Headaches and other upper extremity discomfort can stem from a variety of causes.  Among these are spinal problems, problems with the muscles, bones and joints of the lower jaw, a migraine condition, or other neurological, circulatory and muscular sources, some quite serious.  If you experience intense, recurring or persistent discomfort anywhere from the neck up, it is important to seek medical attention promptly.

Headaches have a variety of causes.  Spinal problems, temporomandibular joint (TMJ) problems, migraines and muscular injuries are among them.  A few are described here.

Ruptured Disk
Normally, disks act as shock absorbers cushioning your vertebrae from each other as you move.  A herniated disk is a disk that has bulged out from its proper place and no longer cushions the vertebrae, causing pain and loss of motion.

Whiplash - Neck Strain
A strain of the neck or the muscles around the cervical spine is often called whiplash.  Such a strain injury occurs when there is sudden extension and flexion of the neck.

Cervical Spinal Stenosis
With age, injury, poor posture or diseases like arthritis, there can be damage to the bone or joints of the cervical spine.
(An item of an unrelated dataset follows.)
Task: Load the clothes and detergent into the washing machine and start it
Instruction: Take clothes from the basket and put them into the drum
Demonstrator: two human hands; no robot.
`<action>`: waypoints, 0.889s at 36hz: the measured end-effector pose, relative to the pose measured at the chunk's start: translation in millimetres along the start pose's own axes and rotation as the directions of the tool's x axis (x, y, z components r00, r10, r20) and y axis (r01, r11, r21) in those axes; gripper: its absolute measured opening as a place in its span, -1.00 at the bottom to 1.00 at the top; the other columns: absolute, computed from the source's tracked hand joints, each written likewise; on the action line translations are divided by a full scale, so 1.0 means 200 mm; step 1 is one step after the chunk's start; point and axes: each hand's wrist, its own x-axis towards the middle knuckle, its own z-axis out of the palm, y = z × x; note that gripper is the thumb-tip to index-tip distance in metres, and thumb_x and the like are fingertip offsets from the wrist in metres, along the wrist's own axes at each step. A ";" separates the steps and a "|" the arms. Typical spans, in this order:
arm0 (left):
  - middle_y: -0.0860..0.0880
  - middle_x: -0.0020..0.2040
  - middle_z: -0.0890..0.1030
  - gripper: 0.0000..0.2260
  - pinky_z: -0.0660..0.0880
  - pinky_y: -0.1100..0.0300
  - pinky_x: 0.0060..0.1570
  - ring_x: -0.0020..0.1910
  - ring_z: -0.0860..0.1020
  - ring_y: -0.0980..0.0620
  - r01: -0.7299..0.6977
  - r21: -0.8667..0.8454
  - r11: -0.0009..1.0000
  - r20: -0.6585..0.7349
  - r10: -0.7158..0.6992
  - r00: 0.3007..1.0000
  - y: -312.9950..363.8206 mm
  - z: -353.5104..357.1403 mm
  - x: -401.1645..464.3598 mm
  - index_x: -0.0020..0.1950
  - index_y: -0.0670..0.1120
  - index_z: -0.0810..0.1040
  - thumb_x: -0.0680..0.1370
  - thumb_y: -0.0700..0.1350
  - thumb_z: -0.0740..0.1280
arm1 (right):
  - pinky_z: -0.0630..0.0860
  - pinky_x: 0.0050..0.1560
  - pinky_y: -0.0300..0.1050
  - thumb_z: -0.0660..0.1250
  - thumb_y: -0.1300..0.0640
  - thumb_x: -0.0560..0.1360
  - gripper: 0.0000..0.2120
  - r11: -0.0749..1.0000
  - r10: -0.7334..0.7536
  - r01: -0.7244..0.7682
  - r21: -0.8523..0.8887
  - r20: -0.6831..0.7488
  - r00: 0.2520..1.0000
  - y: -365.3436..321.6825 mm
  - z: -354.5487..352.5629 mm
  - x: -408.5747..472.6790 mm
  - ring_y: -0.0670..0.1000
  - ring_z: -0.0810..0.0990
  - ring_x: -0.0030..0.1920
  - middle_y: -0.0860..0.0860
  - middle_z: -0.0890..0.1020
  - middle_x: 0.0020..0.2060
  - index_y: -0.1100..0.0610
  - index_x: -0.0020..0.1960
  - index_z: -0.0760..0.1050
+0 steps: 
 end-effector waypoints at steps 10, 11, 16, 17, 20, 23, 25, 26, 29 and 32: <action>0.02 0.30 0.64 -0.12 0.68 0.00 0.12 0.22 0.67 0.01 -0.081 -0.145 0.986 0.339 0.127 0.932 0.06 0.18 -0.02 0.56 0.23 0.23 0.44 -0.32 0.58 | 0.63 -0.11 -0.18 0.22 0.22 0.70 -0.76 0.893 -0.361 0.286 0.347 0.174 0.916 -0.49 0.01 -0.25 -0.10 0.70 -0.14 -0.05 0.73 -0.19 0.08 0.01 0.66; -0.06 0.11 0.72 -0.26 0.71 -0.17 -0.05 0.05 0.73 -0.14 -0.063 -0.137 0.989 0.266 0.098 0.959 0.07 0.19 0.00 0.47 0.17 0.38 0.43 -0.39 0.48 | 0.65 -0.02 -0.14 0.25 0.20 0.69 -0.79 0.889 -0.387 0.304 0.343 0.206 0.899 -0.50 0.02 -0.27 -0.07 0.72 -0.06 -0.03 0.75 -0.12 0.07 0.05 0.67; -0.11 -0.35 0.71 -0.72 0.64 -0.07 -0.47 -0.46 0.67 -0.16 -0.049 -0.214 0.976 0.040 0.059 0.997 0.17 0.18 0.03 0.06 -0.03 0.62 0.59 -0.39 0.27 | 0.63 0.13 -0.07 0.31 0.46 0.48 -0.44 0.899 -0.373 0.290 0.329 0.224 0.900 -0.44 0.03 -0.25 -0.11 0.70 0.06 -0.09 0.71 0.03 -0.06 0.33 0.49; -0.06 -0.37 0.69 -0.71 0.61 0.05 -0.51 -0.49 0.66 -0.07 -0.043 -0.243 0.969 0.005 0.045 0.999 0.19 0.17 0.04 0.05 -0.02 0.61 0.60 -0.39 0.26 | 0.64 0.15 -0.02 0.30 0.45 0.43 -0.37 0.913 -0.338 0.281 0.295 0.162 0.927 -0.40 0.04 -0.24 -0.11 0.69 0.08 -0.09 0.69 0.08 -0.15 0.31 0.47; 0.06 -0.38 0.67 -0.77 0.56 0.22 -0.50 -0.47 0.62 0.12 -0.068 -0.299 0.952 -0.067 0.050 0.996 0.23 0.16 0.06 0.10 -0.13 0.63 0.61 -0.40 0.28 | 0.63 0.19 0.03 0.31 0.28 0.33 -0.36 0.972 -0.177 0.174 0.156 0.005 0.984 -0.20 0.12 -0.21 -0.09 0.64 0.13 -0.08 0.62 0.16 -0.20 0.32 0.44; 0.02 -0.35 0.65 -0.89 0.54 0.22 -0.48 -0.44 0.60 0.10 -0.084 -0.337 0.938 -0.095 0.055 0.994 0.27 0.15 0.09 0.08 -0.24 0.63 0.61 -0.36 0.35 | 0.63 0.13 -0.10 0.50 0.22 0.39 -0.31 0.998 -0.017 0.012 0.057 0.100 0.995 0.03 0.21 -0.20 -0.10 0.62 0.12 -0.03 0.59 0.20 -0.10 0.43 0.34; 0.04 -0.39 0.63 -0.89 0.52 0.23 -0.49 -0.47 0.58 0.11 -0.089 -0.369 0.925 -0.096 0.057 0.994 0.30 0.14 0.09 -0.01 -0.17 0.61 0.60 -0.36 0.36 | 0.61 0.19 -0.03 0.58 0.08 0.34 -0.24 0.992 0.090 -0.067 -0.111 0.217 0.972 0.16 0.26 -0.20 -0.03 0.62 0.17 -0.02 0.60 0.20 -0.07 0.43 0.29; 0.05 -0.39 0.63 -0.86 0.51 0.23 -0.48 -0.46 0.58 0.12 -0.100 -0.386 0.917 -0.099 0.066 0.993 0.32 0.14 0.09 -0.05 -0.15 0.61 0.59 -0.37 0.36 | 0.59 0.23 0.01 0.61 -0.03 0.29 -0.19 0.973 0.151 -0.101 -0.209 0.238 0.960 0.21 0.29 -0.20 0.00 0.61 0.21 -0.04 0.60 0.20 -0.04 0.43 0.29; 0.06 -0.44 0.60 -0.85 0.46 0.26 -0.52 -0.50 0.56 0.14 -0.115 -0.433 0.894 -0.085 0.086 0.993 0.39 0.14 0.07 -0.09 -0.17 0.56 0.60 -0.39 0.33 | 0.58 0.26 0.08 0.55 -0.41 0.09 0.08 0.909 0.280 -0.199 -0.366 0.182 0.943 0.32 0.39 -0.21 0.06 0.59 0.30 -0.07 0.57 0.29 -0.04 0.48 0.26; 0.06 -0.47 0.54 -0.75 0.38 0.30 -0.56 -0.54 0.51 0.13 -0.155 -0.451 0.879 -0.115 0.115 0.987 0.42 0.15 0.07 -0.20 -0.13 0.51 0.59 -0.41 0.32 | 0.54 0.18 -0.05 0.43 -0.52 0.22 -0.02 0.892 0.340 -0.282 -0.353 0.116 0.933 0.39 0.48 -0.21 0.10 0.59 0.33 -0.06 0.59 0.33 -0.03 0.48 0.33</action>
Spondylolisthesis is a condition in which one spinal segment 'slips' away from another.  Spondylolisthesis is most commonly seen with degenerative (aging) changes of the spine, but there may be other causes.

TMJ Syndrome
Every time we talk, chew, bite down, or swallow we put the temporomandibular joint (TMJ) to work.  With excessive force, overuse or misalignment, TMJ Syndrome starts causing pain in the muscles and joints of the jaw.  This pain may radiate to the face, neck, head and even to the shoulders. There also may be difficulty opening the mouth all the way, along with clicking or popping noises when chewing, yawning or moving the jaw.  The most common causes of TMJ are a poor bite and stress combined with tooth-grinding, especially at night.  Gum chewing can make the problem even worse.  Headaches are a common symptom.

Neck Muscle Pain
Injuries to the trapezius muscle, sternocleidomastoid muscle, levator scapulae muscle or the splenius muscles commonly cause severe neck pain due to referred pain.